Olive Oil seared Cod, capers, basil, mussels and tomatoes

Atlantic Cod.  One of the kings of fishes.  How many species of cods are out there??  Pacific black cod, Atlantic black cod, blue cod, true cod, ling cod, potato cod, sleepy, cod and so on. All delicious.

 Closely related to haddock and pollock, cod is a white flesh fish, firm but will flake if cooked too long, has a big enough loin to stand up to multiple cooking techniques, and has a mild, sweet and delicate flavor.

Olive oil and cod go hand in hand, and why not embrace those south-of-France flavors everyone loves?  Basil, capers, shellfish, tomatoes, olives, lemon, white wine… delicate yet right in your face flavor that’s really exceptional.  Start with an appetizer of grilled Monterey Bay artichokes (previous post) and move right into this.  Demi-sec sauvignon blanc or riesing… even an oaky chard will work…

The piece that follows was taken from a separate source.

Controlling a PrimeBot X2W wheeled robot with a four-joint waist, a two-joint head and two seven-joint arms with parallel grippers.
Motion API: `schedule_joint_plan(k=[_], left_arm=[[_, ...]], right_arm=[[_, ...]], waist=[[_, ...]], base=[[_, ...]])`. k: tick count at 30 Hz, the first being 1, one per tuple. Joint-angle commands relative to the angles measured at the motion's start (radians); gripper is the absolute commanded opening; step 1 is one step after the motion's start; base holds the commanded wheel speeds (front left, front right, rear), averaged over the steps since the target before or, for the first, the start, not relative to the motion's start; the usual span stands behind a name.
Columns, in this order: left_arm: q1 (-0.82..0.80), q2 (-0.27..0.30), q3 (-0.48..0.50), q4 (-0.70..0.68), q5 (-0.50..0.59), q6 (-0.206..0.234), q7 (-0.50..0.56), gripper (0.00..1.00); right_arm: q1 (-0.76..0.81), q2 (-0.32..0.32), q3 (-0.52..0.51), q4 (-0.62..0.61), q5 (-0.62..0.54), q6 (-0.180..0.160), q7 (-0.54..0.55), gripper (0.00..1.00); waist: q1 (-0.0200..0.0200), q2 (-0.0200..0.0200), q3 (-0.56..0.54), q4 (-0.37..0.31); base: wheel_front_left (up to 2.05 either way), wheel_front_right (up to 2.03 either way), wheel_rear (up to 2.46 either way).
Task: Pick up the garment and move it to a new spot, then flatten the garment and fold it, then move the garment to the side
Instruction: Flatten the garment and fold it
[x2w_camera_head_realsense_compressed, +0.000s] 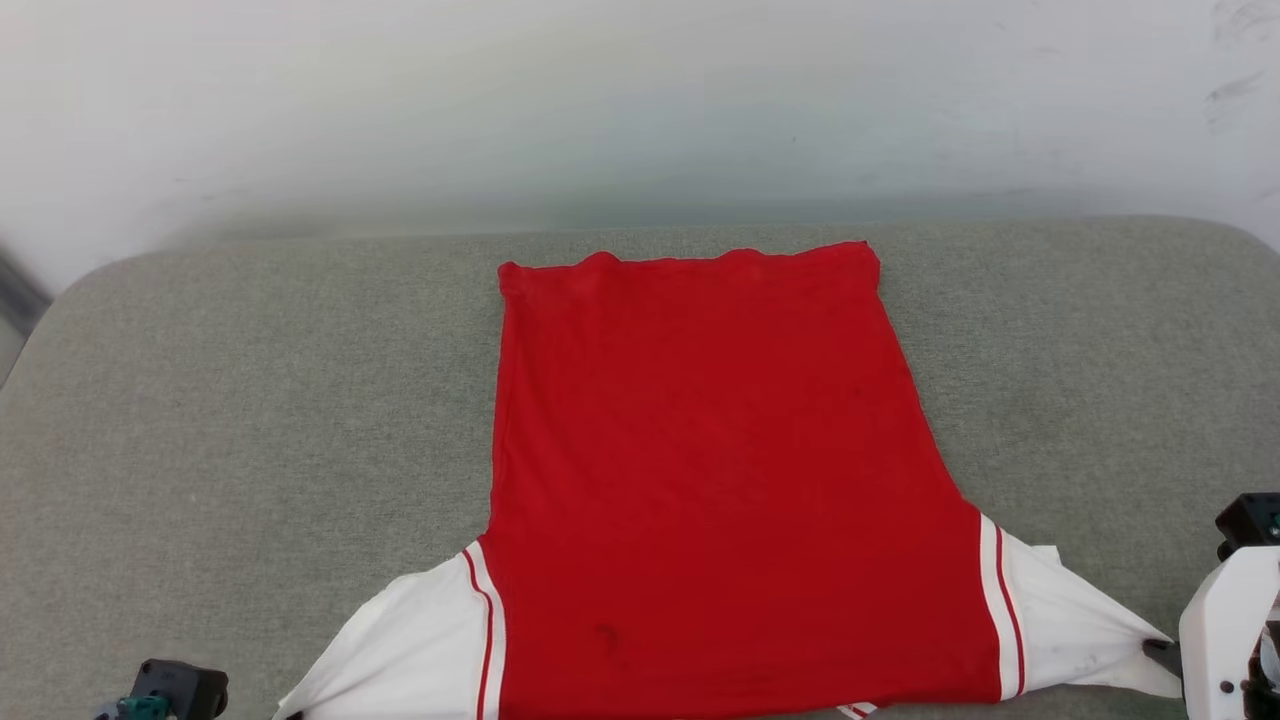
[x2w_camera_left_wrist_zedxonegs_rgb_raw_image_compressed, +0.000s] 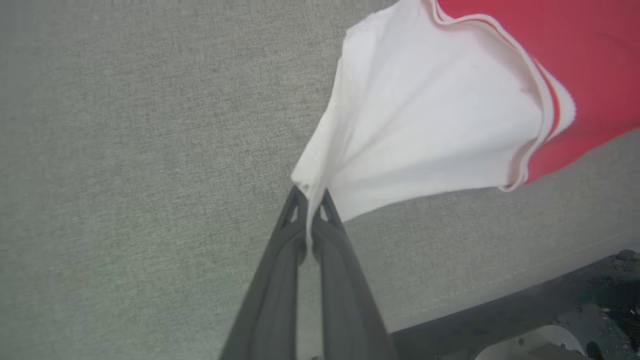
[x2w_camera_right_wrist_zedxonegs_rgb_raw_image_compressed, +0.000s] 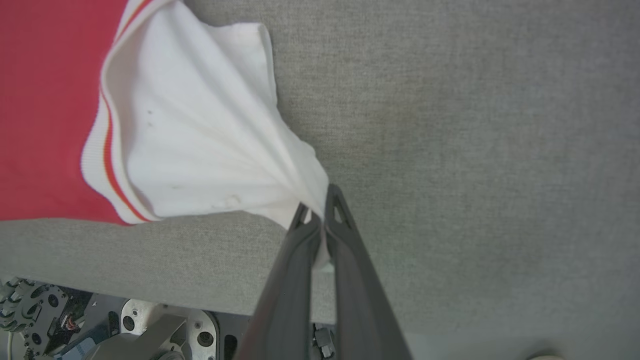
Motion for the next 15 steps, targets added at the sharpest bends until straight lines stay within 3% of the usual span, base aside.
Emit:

This is a also a very healthy low carb meal.  Feel free to add any starch you want; something like goat cheese white polenta will work well, but I am going to give it to you in its purest, simplest, and in my opinion, best form.

Sauteed cod with olive oil, tomatoes, olives, capers,mussels and basil

Prep time: 20 min
Cook time: 30 min
Yield: 4 portions


2 lb Atlantic cod, skin removed, very dry
2 tbsp drained capers
1 bunch basil, fine chiffonade
1 ripe tomato, med dice, seeds and skin removed
1/2 lb black PEI mussels, scrubbed
1 shallot, minced
2 cloves garlic, minced
1 cup dry white wine
1/4 cup pitted and sliced kalamata olives
1 cup rocket arugula
good quality olive oil
1/2 tbsp unsalted butter
prepared tapenade (see previous post)
kosher salt
cracked black pepper


Heat an oven to 400 degrees.  Season the cod with salt and pepper.  Dust it, all sides with flour, and tap the cod gently to remove any excess.  In an oven safe heavy bottom sauce pan, heat the oil olive to almost smoking.  Gently slide the cod in the pan.  When bottom is lightly browned, flip, add butter and put the whole pan in the oven.  Roast for about 10 minutes.  Carefully remove the pan from the oven, take the fish out of the pan and let rest. It should be almost flaky and golden brown. .  Drain the pan (remember the pan is HOT).  Put the pan back over high heat, add a little more olive oil and begin sauteing the mussels.  Add the shallot, garlic and white wine and reduce by 1/2.  Add everything else except the basil and cook until highly fragrant, most of the liquid is gone and the vegetables are tender.  Mix in the basil at the very end and season with salt and pepper.

Mound the vegetables in a shallow serving bowl, place the fish on top, golden brown side up,and garnish with tapenade.  Serve right away.